New tech initiative aims to help clinicians monitor patients’ leftover medications, potentially reducing surplus and illicit opioid use
By Jason Langendorf
As the opioid epidemic has crystallized into one of the worst public health crises in modern American history, a key challenge has been how to track leftover prescription opioid medications. Recently, researchers conducted a study using a simple opioid tracking technology they hope will help lead to a reduction in surplus prescription opioids still in circulation.
In a case study published in the March 2021 edition of NEJM Catalyst, a multidisciplinary group at the University of Pennsylvania Health System created an automated text messaging program to be tested on postoperative patients who were prescribed opioid pain relievers. The goal: connect with patients at set intervals to monitor their post-surgery pain levels and opioid medication intake to collect data that can help clinicians better pinpoint patient prescription needs in the future.
Our goal is to treat our patients well while not overprescribing.”—Brian Sennett, M.D., study co-author, chief of Sports Medicine and associate professor of Orthopaedic Surgery, Penn Medicine
“Our system works as a quality improvement mechanism and a way for providers to see trends in patient-reported pain and opioid use following their surgeries,” said the study’s lead author, Anish Agarwal, M.D., an assistant professor of Emergency Medicine. “We can collect the data, analyze it and inform future prescribing to predict and meet the needs of our patients going forward.”
How the Opioid Tracking Study Worked
In the study, participants were sent automated texts soliciting answers to questions about their pain levels, ability to manage the pain and their use of prescription opioids on days 4, 7, 14 and 21 after their procedure. Although that feedback was central to the program, the study also revealed a high participation and response rate—encouraging results that suggest similar projects, perhaps of larger scope in opioid tracking technology, could help clinicians modify prescription levels and keep opioids out of the hands of those they aren’t intended for.

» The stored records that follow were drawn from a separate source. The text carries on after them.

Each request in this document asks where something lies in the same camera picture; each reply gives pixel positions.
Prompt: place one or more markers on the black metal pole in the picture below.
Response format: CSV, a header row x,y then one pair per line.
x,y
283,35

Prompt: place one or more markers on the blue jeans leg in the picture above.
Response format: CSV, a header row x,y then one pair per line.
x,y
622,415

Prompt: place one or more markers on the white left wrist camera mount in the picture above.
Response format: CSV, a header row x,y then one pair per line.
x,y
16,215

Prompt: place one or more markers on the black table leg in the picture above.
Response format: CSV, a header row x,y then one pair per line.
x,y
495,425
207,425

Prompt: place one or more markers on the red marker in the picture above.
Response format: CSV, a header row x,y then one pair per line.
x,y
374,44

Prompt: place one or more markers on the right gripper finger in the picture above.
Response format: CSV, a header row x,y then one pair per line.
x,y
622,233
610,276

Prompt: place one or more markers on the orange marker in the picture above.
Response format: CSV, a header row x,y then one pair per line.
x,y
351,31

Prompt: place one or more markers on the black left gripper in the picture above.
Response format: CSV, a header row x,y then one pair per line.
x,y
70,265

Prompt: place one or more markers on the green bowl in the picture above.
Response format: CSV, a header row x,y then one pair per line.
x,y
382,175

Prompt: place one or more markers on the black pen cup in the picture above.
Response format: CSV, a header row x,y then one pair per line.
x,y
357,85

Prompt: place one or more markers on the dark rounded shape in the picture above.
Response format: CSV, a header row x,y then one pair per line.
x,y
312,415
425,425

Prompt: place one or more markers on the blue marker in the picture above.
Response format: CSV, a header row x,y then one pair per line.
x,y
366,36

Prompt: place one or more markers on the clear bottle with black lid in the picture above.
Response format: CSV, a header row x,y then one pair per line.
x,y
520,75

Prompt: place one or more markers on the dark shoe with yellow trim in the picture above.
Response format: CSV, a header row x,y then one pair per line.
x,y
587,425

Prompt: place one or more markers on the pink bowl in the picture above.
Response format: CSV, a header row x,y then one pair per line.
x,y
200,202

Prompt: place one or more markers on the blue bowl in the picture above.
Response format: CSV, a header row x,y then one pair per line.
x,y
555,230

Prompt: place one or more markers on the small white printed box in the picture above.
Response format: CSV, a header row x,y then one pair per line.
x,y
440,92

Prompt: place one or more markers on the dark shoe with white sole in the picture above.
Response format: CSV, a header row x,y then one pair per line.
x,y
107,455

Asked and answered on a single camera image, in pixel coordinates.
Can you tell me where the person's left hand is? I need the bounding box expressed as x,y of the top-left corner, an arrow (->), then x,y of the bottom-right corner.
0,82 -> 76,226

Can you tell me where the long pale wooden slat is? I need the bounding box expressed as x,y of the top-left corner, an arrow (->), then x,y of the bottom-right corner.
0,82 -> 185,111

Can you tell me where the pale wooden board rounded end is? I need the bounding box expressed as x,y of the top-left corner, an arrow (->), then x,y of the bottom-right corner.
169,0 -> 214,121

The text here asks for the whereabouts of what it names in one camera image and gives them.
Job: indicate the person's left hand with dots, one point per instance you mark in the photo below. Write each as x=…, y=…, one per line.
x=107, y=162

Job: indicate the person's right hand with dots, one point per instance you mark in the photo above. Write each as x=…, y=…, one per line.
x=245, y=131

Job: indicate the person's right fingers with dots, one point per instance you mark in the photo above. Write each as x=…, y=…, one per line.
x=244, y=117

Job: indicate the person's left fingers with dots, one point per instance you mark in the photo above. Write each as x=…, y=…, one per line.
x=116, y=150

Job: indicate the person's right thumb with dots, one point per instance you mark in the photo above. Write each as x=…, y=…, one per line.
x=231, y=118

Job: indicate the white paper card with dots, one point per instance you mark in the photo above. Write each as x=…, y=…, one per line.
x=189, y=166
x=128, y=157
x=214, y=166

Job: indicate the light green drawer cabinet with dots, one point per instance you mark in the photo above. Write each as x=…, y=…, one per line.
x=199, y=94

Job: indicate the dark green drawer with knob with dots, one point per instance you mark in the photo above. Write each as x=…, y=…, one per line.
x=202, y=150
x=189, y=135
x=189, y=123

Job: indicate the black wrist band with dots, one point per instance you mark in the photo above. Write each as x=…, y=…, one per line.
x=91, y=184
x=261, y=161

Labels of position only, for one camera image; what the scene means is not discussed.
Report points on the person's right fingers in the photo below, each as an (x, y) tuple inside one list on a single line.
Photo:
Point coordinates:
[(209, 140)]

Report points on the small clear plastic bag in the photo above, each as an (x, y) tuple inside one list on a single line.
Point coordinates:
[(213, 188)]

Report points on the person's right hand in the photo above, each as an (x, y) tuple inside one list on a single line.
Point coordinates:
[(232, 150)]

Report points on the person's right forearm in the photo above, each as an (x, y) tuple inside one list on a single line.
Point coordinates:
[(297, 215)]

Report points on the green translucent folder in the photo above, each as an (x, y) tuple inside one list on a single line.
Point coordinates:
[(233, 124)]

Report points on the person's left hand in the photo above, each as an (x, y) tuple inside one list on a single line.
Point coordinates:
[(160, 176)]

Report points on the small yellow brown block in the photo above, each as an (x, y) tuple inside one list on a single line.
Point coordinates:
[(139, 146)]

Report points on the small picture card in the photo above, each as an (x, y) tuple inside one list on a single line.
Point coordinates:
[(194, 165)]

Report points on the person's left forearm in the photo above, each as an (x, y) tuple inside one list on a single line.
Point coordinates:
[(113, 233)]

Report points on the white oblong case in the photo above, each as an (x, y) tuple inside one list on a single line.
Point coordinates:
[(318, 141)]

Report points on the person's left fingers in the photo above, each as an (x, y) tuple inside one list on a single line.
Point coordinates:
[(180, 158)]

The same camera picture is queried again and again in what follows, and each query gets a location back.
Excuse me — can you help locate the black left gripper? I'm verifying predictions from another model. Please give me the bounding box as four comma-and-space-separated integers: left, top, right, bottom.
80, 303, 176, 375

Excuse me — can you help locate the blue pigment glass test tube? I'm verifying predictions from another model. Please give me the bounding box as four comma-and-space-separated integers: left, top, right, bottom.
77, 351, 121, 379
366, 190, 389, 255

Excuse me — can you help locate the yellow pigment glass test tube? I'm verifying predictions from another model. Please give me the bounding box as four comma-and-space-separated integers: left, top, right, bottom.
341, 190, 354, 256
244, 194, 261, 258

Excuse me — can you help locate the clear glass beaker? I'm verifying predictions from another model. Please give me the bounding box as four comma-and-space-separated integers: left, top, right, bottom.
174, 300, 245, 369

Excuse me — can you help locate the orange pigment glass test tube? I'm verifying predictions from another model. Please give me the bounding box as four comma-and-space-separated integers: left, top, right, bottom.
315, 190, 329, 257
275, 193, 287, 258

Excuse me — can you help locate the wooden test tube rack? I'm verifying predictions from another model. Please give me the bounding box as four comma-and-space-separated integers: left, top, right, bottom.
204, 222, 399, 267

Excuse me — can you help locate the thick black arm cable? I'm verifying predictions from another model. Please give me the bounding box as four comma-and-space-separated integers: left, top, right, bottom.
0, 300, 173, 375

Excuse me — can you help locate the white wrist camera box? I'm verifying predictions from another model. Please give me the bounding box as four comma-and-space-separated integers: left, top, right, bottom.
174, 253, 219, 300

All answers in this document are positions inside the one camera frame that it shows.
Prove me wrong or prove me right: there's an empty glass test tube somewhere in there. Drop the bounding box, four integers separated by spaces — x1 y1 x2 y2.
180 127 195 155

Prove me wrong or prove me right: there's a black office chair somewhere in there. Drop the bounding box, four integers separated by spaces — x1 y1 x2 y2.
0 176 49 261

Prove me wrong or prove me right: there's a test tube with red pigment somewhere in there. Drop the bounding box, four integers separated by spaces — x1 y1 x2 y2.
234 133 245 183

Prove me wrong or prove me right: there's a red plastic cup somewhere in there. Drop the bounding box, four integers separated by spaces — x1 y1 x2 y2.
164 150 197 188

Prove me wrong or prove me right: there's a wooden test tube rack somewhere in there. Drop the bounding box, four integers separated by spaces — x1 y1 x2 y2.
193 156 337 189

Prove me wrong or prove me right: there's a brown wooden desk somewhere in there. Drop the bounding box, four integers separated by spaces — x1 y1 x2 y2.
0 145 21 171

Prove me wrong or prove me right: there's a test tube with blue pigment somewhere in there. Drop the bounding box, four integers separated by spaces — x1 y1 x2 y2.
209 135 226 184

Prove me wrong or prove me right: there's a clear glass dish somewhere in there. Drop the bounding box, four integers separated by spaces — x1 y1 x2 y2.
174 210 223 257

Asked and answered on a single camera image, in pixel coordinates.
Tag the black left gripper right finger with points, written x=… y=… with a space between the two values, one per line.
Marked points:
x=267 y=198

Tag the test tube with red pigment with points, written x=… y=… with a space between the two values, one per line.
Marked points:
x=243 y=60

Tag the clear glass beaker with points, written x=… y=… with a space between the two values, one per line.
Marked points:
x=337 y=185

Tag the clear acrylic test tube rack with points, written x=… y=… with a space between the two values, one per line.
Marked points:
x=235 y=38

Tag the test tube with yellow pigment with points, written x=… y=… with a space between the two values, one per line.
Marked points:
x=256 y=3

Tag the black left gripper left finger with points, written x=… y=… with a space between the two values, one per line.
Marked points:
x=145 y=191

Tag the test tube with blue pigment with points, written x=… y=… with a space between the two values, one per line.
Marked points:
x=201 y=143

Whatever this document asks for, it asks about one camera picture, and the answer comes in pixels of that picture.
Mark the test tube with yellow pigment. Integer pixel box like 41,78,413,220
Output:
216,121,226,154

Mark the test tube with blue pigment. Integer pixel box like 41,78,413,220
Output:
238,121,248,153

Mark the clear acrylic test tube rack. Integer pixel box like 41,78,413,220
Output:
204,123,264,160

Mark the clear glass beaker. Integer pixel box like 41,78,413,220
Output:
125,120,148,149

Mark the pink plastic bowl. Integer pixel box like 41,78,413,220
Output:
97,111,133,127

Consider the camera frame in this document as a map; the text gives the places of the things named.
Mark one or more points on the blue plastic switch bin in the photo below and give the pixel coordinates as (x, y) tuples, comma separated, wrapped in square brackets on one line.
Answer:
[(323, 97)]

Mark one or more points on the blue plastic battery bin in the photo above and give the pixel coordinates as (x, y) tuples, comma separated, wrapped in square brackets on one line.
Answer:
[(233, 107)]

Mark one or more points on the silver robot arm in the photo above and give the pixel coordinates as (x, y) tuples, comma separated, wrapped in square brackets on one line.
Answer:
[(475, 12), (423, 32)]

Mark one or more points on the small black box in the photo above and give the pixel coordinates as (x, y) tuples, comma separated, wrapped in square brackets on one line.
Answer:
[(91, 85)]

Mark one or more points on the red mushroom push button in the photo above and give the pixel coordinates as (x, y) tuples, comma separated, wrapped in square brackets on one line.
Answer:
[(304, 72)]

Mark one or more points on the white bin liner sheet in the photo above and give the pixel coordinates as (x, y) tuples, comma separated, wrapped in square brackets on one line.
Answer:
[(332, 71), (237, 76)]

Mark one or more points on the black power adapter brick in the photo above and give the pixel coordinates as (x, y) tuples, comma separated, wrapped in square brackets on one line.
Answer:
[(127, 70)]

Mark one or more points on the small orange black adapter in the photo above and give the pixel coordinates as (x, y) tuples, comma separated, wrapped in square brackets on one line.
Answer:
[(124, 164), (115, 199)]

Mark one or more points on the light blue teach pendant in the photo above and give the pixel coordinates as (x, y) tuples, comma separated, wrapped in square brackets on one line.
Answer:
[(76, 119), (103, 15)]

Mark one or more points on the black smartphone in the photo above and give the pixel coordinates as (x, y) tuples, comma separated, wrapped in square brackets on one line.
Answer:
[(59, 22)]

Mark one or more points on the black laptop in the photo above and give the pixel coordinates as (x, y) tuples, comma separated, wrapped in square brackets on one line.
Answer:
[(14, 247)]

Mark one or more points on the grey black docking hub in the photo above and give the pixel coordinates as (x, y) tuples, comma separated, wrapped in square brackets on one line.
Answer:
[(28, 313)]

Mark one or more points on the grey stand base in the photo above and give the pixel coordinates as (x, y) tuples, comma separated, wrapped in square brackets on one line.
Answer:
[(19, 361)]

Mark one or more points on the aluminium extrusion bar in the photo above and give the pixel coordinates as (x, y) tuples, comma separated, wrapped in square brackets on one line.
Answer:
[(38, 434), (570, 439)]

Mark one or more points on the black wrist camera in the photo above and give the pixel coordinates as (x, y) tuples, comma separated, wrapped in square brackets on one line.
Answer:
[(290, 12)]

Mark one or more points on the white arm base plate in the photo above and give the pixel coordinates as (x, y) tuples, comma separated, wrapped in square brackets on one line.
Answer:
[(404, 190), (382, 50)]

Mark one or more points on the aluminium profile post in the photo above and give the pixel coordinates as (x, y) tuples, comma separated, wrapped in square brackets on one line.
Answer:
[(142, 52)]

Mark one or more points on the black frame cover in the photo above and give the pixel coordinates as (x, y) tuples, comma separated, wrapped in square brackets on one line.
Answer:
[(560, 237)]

“As orthopedic surgeons, we are always concerned that we will not provide enough medicine to care for our patients’ post-operative pain. In the past, it was truly a calculated guess erring on the side of not underprescribing,” said study co-author Brian Sennett, M.D., the chief of Sports Medicine and an associate professor of Orthopaedic Surgery at Penn Medicine. “Our goal is to treat our patients well while not overprescribing.”
Because research suggests that in the case of most non-prescribed use of opioid medications, the substance is obtained through family or friends, reducing and disposing of excess opioids has become a priority of advocates.”
The study, involving more than 1,100 patients, found that about 61% of the opioid tablets prescribed to participants went unused, more than 10,000 pills. Those figures are consistent with a 2015 survey conducted by Johns Hopkins Bloomberg School of Public Health, which found that 61.3% of people with leftover pain medication did not dispose of it.
Because research suggests that in the case of most non-prescribed use of opioid medications, the substance is obtained through family or friends, reducing and disposing of excess opioids has become a priority of advocates. The U.S. Food and Drug Administration (FDA) offers recommendations for the return or disposal of unused medications, and it even maintains a flush list detailing which medications can be safely flushed down the toilet. The Drug Enforcement Administration (DEA) manages a public search page that can help you find the controlled substance public disposal locations nearest you.
“We know that the opioid epidemic has struck the nation in many ways,” Agarwal said. “One of the key areas to address is reducing the amount of leftover opioid pills in the community, which pose a risk to individuals, families and children.”